**Task**
Going through the material below, output exactly the lines from the one containing "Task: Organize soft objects" through the one containing "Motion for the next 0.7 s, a", and no pictures.

**Listed entries**
───

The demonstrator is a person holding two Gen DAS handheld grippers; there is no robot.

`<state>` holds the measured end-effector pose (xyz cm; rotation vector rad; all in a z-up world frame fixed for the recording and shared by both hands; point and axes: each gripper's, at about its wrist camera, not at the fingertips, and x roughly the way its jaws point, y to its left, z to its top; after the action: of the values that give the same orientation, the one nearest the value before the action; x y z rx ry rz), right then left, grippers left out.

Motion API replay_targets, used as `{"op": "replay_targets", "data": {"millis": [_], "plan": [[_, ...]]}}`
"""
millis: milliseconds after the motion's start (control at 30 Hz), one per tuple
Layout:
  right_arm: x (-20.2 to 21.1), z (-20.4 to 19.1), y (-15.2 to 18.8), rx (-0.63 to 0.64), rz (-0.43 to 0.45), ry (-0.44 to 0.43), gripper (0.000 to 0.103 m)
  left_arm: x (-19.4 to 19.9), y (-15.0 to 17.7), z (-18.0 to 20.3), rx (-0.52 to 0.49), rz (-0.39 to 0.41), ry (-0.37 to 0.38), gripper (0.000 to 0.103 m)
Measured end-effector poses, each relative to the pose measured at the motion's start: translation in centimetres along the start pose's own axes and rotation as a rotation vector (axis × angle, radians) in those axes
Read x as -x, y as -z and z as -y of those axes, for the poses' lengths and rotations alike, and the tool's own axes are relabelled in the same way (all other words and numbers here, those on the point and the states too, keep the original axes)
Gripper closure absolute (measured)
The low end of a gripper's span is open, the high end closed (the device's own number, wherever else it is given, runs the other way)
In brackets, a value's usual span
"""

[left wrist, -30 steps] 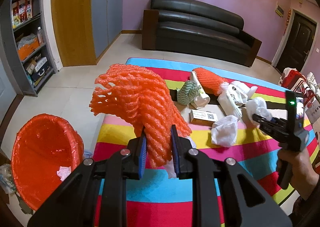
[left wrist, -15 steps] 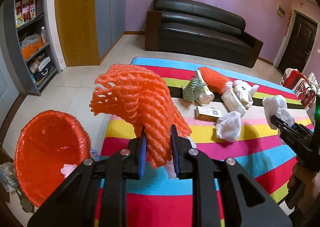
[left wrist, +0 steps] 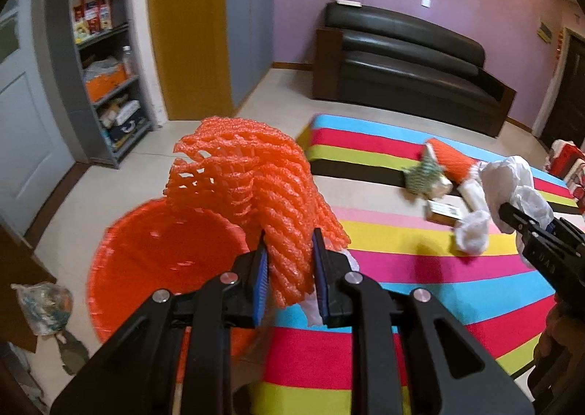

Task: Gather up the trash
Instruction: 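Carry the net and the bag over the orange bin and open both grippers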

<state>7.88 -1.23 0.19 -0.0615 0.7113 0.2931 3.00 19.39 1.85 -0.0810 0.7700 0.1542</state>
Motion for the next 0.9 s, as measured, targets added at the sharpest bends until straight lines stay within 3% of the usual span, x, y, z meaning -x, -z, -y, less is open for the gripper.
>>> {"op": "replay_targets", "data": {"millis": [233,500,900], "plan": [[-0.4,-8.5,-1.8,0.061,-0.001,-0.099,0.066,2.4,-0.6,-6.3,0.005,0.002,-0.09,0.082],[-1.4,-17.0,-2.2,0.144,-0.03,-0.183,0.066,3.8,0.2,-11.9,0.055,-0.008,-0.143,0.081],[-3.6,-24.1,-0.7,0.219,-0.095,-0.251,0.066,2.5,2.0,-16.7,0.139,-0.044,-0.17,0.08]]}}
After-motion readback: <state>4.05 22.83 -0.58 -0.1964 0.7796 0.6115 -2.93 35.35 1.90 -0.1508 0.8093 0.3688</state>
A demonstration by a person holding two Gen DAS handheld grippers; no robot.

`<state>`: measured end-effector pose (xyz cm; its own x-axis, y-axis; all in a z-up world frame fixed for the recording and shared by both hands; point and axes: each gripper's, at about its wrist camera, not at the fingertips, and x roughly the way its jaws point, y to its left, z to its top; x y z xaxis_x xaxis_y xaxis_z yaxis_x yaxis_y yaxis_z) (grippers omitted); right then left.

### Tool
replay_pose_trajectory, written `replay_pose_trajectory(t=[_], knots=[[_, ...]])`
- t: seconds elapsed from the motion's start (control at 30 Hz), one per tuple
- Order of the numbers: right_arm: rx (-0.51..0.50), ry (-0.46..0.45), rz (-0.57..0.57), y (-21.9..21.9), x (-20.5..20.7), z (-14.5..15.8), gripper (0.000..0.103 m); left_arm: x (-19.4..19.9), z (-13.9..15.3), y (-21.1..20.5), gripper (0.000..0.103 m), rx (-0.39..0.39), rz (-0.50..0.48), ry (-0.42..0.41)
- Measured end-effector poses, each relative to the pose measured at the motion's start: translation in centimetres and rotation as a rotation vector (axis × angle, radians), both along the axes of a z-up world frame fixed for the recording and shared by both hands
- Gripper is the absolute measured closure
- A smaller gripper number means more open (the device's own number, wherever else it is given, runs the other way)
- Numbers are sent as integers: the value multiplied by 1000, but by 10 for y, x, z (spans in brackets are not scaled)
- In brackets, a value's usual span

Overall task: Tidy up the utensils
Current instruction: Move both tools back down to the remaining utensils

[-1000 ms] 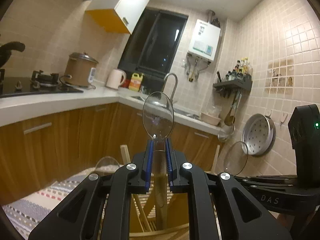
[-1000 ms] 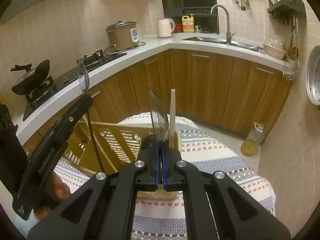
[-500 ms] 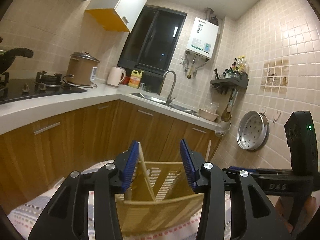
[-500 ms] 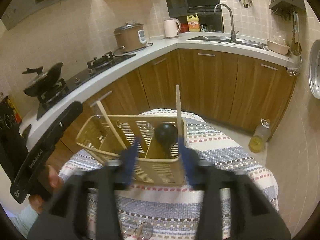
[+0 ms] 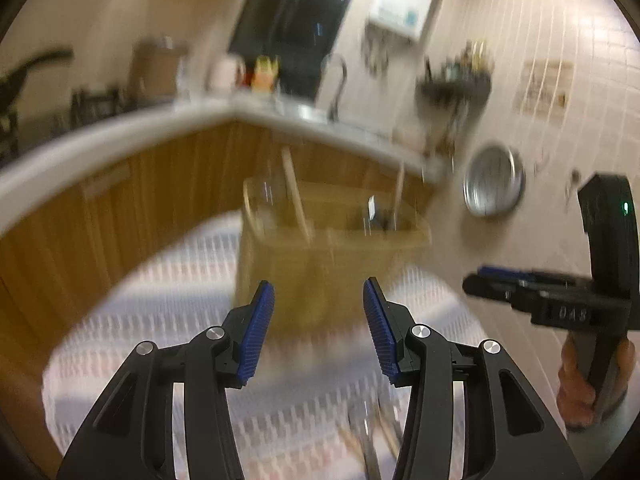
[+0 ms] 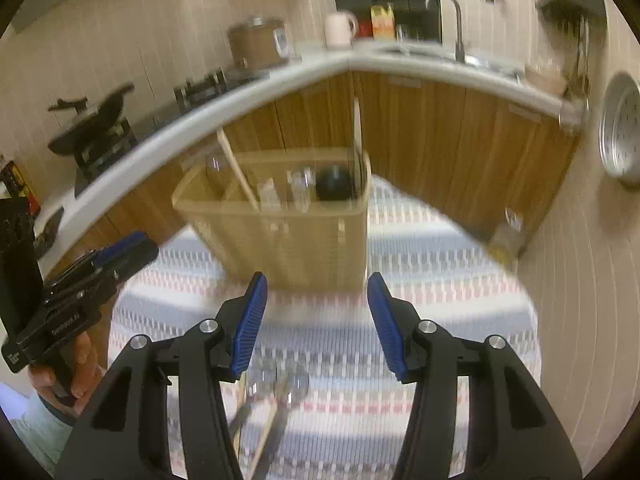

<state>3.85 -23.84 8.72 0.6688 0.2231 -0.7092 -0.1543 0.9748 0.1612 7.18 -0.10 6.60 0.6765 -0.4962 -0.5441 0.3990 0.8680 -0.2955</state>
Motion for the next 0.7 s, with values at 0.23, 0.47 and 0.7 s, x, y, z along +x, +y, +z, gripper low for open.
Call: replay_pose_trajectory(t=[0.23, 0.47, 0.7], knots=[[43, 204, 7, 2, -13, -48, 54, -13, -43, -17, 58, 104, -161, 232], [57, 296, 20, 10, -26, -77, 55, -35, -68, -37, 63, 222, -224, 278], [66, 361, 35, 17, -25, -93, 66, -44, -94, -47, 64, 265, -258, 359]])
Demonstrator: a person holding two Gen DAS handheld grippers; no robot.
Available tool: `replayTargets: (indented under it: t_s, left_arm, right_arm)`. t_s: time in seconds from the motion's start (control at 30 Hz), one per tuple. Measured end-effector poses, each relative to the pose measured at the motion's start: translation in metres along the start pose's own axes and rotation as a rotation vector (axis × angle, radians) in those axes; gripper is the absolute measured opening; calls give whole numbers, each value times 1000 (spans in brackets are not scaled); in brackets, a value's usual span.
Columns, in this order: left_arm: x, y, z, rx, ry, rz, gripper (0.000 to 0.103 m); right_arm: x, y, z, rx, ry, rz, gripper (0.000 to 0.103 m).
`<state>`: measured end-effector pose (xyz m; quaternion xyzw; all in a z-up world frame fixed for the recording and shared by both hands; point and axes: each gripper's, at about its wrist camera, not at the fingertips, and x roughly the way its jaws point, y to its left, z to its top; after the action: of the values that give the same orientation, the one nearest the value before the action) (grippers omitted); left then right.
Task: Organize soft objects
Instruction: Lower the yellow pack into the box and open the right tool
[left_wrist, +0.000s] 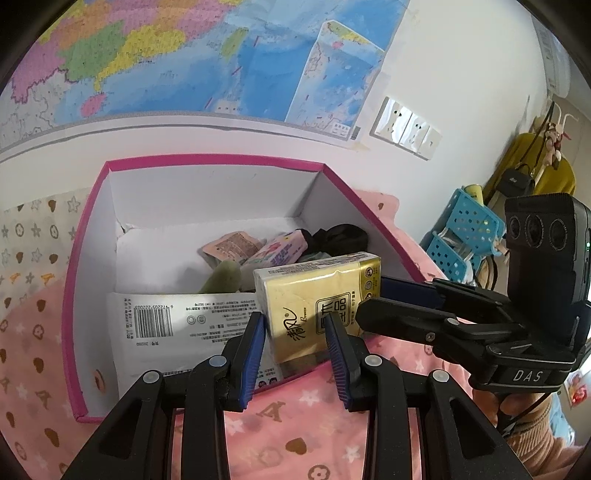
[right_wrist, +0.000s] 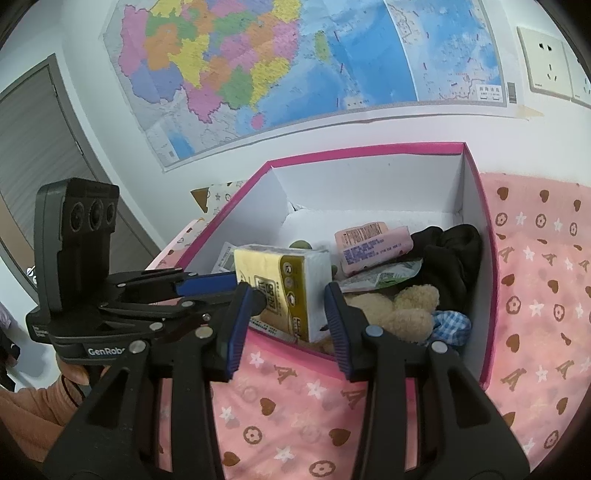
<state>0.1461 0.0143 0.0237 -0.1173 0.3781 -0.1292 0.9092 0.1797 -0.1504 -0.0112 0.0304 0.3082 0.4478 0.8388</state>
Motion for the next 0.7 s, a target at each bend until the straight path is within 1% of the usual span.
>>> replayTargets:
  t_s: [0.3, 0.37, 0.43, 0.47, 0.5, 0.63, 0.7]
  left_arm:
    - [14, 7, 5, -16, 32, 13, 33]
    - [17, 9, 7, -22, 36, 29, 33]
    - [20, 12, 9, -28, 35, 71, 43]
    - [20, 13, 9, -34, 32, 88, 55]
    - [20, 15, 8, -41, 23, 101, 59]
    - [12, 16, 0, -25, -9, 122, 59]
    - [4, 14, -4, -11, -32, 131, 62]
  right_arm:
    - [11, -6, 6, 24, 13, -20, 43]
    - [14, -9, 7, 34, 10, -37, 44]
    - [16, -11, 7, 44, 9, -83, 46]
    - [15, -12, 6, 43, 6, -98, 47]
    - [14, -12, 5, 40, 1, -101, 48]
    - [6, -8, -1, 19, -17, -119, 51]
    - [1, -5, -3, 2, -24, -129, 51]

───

**Reply**
Task: Organize soft objects
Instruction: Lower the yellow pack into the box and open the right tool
[left_wrist, +0.000s] 
[right_wrist, +0.000s] 
<state>0.1461 0.0143 0.0237 -0.1173 0.3781 -0.1292 0.9092 0.1797 -0.1504 -0.0112 0.0304 0.3082 0.4478 0.8388</state>
Motion for the next 0.7 s, a target at each bend until the straight path is within 1% of the usual span.

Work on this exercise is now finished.